## Creating a TF Lite model with RETVec

Please note that using RETVec with TF Lite requires `tensorflow_text>=2.13` and `tensorflow>=2.13`. You can upgrade your TensorFlow following the instructions [here](https://www.tensorflow.org/install/pip).

This notebook shows how to create, save, and run a TF Lite compatible model which uses the RETVec tokenizer.

In [1]:
# installing retvec if needed
try:
    import retvec
except ImportError:
    !pip install retvec

try:
    import tensorflow_text
except ImportError:
    !pip install tensorflow-text

2023-10-12 18:50:50.441625: I tensorflow/core/util/port.cc:110] oneDNN custom operations are on. You may see slightly different numerical results due to floating-point round-off errors from different computation orders.

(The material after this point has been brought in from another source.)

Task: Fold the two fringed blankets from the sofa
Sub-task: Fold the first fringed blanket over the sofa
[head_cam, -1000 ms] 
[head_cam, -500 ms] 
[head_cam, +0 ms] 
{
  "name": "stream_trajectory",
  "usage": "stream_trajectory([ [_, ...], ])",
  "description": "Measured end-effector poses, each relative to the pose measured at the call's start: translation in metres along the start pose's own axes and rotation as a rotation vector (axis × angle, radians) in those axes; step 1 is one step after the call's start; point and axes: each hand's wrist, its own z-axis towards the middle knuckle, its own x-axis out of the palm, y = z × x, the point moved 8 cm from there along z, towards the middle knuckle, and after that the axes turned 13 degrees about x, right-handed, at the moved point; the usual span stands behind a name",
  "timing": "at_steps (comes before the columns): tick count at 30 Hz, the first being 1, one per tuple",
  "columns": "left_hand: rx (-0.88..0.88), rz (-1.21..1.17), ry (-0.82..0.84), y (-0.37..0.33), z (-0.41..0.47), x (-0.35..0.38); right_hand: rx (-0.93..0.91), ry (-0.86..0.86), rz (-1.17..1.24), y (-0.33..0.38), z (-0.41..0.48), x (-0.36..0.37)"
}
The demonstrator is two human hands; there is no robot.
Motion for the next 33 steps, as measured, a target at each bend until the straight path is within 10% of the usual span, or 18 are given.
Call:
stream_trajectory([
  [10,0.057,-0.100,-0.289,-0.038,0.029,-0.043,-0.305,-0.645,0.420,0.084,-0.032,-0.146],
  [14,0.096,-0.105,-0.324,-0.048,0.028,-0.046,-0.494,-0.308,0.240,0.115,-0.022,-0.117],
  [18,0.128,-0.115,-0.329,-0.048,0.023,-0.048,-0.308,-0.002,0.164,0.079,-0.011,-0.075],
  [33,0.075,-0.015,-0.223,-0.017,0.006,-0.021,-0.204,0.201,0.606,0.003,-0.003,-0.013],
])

To turn them off, set the environment variable `TF_ENABLE_ONEDNN_OPTS=0`.
2023-10-12 18:50:50.504321: I tensorflow/core/platform/cpu_feature_guard.cc:183] This TensorFlow binary is optimized to use available CPU instructions in performance-critical operations.
To enable the following instructions: SSE3 SSE4.1 SSE4.2 AVX, in other operations, rebuild TensorFlow with the appropriate compiler flags.


In [2]:
import os
os.environ['TF_CPP_MIN_LOG_LEVEL'] = '1'  # silence TF INFO messages
import tensorflow as tf
import numpy as np
from tensorflow.keras import layers

# import the RETVec tokenizer layer
from retvec.tf import RETVecTokenizer

The only important change to make for RETVec is to set `use_tf_lite_compatible_ops=True`. This will make the layer use `tensorflow_text.utf8_binarize` and whitespace splitting to split text into words, which is supported natively by TF Lite.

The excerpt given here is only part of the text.